Had the worlds always been one way, or did the worlds also change, shifting and transforming?

A hammer’s pounding started up at the forge.

“Maybe we’d better go back,” I said.

“Blacksmiths have no love for cold mages, it’s true,” said Vai, “but we can use this to our advantage.”

“How is it to our advantage to have a blacksmith have no love for you, Andevai?” Bee asked.

“Why would you give speeches to gatherings of people, Beatrice,” he responded in exactly the same tone, “when so many are hostile to what you have to say?”

“Because I may change their minds if only they hear and understand the important things I have to tell them!”

“Just so,” he agreed.

Folk gathered to watch us approach the forge. Inside, the bellows kept pace, and the fire kept burning despite Vai’s halting twenty paces away. That was part of the blacksmith’s magic. A white-skinned man with a burn-scarred face and work-marred hands emerged, wiping his palms on a cloth. He spoke with a rough dialect, but I was beginning to get an ear for it.

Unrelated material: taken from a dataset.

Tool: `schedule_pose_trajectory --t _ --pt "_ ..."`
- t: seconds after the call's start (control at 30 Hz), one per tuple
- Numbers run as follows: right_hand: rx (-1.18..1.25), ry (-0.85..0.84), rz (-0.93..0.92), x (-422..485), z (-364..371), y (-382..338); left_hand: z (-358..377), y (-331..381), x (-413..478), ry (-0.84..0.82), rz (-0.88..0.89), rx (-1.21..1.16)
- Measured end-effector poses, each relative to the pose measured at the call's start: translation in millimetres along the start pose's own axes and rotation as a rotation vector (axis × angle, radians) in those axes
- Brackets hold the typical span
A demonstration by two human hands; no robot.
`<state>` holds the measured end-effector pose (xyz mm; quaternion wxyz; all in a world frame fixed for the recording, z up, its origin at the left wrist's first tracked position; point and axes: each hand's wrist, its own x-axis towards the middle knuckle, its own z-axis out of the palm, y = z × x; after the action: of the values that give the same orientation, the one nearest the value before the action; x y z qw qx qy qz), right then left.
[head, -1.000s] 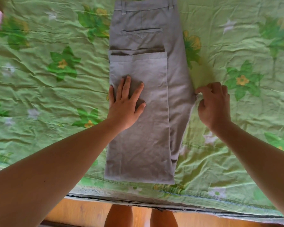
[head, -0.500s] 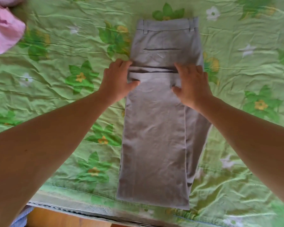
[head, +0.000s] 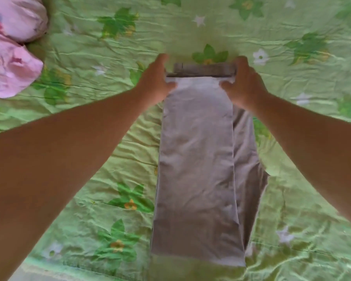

“Ye is a magister,” the man said. “We like not having truck with yer kind, mage. Some of them mage House soldiers was a-coming through here yesterday. They carried the banner of Five Mirrors, but they had riding with them some men wearing tabards marked with the four phases of the moon.”

Vai showed no emotion, but it was all I could do not to react to the mention of soldiers from Four Moons House. The courier simply could not have gotten there and back so quickly.

“We thanked them kindly and showed them the road out of here. Yet they still went a-taking a lass and a lad and four stout sacks of turnips with them, as they are having the right to do. So if ye must take anything from our peaceful village, take it, and then with our favor, ye may walk out that road likewise, and be quick about it.”

“Perhaps I am the one the soldiers are looking for,” said Vai.

The blacksmith looked him up and down, for he was wearing his laborer’s clothes, having packed away the precious dash jackets. “Ye is a workman’s son, not a fancy magister.”

“I am a village-born lad, but I am a cold mage likewise. You know how it is with the mage Houses. They take what they want and bind it to them.”

“That, indeed!” said the blacksmith. The village folk murmured in agreement, as they would make interjections when a djeli told a tale. I could not help but notice that men stood in the front ranks with the women and children in a separate group at the back.

Vai went on. “Besides that, I have something to tell you. For many generations have blacksmiths and cold mages stood at odds. You know this to be true.”

“I know it,” said the blacksmith, and from within the crowd people echoed, “I know it!”

“Blacksmiths keep the secret of fire, and a dangerous secret it is,” said Vai.

“That’s true,” said the blacksmith, “but ye must be knowing it is no fit subject for standing out in the public square, to be speaking of such mysteries. Especially not in front of women.”

“There is a way for fire mages and cold mages to work together,” said Vai, “as I have had reason to learn in the western lands across the ocean, which are ruled by a people called the Taino.”

The blacksmith’s blond hair was shaved to stubble, although he had a long beard. He scratched his bristly hair now. “Ye speak like a madman. Why have ye come here?”

“I speak truth. We seek to escape the mage House. I admit we need food and drink, but that is not all we are about.” He glanced at Bee with a lift of his chin.

As in the game of batey, she took the pass. “Are you a free village? Do you rule your own selves? Or are you bound to a prince or a mage House, all that you have and your own labor and children besides chained by law and custom as their property? I know the answer from the words you have already spoken.” Some nodded, while others stared with frowns, wondering what path her speech would take. Perhaps they weren’t sure they wanted to hear such words from a woman. “You are not the only ones who dislike the tithes and chains by which people are bound. We are bound likewise, yet we fight.”

“How can ye fight?” said the blacksmith with a curt laugh. “Best to give them what they want and see their backs as they are leaving.”

“Words can fight when enough people know there can be another way,” I said.

Vai said, “Let fire mages and cold mages work together, and we can break down the power of mage Houses and princes.”